Though ensuring employees are functional in their roles is not all that’s required to enable a modern workforce. As we continue to experience fewer interactions with our colleagues, it will place a unique strain on the employee relationships so critical to establishing trust, belonging and a healthy company culture. And it’s here where companies may make a key mistake: leaning on productivity platforms and channels to promote human connection across the workforce.
Limits of productivity platforms
The problem is that productivity tools aren’t positioned to also support the non-work interactions with our coworkers that are vital to culture, wellbeing and engagement. User experience and features aside, that’s because our most meaningful non-work interactions need separation from the work itself to take root. The water cooler, intramural sports team or happy hour are special because they are physically and mentally distant from doing work, creating the “permission” and context switch we need for informal conversations.
And when you try to use platforms designed for doing work for more than that, you actually make it worse – the more time we spend using tools we associate with work, the more burned out we feel.
How to grow work relationships
To find commonality and get to know each other as people, employees need to have separation from their work, as well as a digital experience that’s designed to build relationships. Based on this, organizations must be purposeful and strategic in fostering human connections among coworkers.
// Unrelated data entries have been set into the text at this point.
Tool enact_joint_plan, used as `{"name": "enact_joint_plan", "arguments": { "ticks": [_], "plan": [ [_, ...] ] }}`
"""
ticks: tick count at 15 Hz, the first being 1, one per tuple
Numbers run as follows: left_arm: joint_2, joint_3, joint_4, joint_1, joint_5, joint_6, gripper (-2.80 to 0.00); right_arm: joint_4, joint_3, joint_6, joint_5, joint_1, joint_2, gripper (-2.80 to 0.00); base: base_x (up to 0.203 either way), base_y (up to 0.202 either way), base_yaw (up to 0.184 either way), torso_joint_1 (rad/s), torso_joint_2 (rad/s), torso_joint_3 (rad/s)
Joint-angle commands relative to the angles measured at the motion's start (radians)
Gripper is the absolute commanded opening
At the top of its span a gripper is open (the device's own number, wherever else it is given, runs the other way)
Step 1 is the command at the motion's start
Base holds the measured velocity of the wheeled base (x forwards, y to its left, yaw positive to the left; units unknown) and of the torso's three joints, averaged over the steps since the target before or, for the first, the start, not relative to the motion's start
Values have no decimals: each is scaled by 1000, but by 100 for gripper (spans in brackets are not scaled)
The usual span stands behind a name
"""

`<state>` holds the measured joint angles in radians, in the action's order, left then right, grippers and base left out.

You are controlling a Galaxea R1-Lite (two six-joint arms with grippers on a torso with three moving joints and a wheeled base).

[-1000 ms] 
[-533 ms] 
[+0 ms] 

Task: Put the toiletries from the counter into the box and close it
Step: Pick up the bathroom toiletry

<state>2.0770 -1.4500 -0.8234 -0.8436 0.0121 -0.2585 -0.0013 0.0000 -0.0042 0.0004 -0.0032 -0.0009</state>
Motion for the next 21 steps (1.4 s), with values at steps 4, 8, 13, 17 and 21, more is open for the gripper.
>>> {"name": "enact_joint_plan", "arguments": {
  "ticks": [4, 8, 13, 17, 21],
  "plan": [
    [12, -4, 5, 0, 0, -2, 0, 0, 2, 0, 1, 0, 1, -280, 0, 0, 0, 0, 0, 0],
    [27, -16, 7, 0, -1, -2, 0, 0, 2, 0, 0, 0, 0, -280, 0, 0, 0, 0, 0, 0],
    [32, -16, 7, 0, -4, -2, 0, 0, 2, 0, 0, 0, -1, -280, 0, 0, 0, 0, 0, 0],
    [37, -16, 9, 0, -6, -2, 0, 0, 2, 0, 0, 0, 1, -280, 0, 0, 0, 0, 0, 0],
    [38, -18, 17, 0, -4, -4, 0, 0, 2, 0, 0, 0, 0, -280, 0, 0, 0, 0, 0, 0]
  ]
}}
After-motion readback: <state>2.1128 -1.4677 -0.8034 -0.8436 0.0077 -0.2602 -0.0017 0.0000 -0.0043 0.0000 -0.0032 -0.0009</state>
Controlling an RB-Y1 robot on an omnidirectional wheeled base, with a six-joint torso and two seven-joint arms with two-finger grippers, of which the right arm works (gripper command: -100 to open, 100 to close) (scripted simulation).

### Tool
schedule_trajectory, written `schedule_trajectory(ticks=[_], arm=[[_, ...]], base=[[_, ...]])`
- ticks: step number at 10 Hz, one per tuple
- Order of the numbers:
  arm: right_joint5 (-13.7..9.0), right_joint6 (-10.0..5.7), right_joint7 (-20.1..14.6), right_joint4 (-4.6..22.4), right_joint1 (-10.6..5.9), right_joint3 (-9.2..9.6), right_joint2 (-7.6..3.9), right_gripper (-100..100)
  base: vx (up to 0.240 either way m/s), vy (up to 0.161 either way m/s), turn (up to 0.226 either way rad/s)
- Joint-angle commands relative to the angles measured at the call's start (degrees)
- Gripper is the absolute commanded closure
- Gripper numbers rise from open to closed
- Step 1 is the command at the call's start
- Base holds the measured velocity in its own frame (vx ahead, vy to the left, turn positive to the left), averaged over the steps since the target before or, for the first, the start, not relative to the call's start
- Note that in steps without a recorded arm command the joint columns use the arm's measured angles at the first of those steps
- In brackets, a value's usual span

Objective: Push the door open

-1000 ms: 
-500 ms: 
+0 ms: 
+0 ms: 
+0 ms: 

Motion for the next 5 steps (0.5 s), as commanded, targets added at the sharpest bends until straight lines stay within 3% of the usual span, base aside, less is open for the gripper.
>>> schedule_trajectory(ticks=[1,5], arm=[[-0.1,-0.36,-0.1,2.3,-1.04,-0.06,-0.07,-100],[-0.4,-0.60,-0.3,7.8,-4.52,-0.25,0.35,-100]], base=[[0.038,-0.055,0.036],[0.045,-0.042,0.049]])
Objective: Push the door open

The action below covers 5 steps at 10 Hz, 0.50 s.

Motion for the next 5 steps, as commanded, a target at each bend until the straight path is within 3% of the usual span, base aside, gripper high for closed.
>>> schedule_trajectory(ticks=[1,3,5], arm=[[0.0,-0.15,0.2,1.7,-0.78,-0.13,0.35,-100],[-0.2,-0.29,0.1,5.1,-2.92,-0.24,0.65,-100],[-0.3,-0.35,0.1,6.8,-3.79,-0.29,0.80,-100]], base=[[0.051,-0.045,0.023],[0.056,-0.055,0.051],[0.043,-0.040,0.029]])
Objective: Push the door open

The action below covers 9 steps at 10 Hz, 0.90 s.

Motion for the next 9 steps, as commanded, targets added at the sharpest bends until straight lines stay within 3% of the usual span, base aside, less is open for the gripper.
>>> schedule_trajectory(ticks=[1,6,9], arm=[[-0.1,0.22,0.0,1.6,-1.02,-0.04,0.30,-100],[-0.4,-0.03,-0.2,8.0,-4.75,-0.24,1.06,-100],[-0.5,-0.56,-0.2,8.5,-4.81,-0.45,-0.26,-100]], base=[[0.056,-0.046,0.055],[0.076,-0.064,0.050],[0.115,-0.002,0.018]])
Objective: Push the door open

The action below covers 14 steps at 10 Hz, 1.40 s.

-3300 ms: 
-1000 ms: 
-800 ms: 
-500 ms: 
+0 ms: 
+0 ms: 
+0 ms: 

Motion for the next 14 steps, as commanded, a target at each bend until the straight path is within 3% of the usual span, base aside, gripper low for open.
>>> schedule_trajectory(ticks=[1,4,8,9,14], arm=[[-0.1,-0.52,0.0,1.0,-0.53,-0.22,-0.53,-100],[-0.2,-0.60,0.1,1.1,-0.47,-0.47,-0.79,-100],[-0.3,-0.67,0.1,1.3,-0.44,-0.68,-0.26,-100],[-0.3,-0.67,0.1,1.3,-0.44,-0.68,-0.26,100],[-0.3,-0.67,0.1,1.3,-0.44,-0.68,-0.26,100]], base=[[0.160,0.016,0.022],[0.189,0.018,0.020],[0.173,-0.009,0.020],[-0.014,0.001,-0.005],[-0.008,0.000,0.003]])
To do so requires two main elements:
Dedicated communications platform for coworker relationships
Building coworker relationships today requires a new communications space for all employees - apart from those they use for completing their work. Companies must create a digital home for the casual and spontaneous interactions we used to routinely have at the office.
And this new space must offer a different, tailored user experience. We know from our personal lives using Instagram and Facebook that forming relationships is more about photos and videos than rapid fire texting, more mobile-first than desktop-centric and revolves around sharing high quality content with larger groups vs. chat communication in small ones.
In other words, the experience and features that make productivity tools great for getting work done are exactly why they are ill-equipped for building workplace relationships. Employees need something designed for this purpose.
Training, resources and insights that empower managers
As it comes to nurturing relationships, doing this digitally is not second nature to everyone. Many leaders didn’t “grow up” on platforms like Instagram and Facebook, so offering them a platform alone may not set them up for success. And more broadly, with work demands increasing, it’s hard to remember to put in time around developing coworker relationships, much less do it effectively.
Team building will remain a key leader responsibility, so companies must help their managers develop the new digital skills required to be successful. Empowering leaders with training programs, communication strategies and pre-packaged team building activities will make them more effective in building trust, inclusion and belonging within their teams.
Companies must also get sophisticated in promoting the employee behaviors most associated with their priority business metrics. The analysis of meta data, platform actions and employee survey responses can identify communication behaviors linked with positive outcomes like engagement, retention and performance. Allowing these insights to shape recommended actions for leaders can deliver continuous improvement.
Looking ahead
While we’ll continue to have fewer in-person interactions with our colleagues in 2021, companies can build on their digital strategies and communications infrastructure to meet the unique needs associated with daily productivity and employee relationships.